◆ DATA
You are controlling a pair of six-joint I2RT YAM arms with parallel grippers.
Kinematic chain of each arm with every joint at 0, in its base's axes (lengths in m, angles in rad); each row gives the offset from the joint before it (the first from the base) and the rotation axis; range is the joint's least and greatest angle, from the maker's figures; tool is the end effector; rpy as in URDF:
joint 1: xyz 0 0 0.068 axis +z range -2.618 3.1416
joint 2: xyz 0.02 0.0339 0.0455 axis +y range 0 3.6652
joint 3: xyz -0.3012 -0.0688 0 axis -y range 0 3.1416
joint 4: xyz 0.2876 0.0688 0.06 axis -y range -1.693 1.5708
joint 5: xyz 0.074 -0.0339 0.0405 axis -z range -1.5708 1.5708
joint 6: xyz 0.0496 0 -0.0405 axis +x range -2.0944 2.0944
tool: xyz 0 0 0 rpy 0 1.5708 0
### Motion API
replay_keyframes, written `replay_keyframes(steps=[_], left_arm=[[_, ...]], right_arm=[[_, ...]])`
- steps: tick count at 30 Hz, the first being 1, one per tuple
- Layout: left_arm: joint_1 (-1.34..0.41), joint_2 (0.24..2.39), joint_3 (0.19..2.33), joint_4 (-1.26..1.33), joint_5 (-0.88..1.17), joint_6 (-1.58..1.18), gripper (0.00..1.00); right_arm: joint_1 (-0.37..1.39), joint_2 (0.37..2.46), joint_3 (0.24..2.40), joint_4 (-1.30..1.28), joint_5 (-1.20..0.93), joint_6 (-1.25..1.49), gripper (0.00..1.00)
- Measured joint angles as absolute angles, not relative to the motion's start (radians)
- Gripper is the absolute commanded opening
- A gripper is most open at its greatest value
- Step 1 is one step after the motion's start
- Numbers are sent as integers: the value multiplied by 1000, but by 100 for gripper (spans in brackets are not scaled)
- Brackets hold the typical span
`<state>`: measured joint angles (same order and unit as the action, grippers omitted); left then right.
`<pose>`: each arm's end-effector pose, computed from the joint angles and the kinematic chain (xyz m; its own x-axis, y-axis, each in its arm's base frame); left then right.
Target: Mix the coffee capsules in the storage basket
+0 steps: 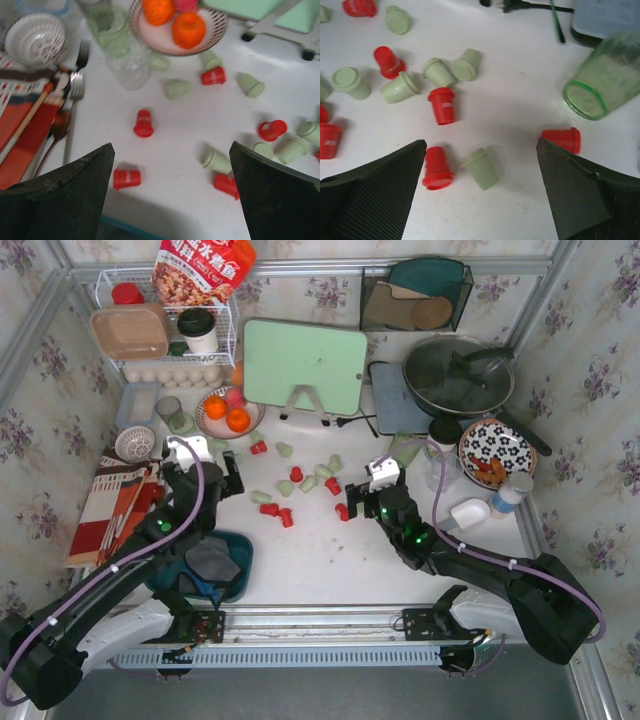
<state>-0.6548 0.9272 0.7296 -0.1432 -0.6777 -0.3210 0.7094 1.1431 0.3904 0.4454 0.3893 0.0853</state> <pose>0.2087 -0.1210 0.3192 -0.2534 -0.1153 -0.9605 -0.0782 0.9921 -0.0985 0.2097 0.1552 0.1985 -0.2566 -0.1164 -0.9595 -0.3074 0.9510 -0.0332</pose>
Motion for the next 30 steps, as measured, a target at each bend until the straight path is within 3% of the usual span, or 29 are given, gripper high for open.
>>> replay_keyframes(steps=[12,23,28,30], left_arm=[[-654,699,732,-860,-822,-883,97],[-654,680,657,-970,-724,-1018,74],[-654,699,630,-959,-686,-1042,71],[-654,707,615,-948,-673,-1050,65]], right_arm=[[740,1171,410,517,286,77,100],[741,1179,416,516,286,89,100],[741,1196,418,514,286,91,100],[741,1203,420,514,287,91,100]])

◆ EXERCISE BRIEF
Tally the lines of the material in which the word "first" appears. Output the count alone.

◆ RESULT
2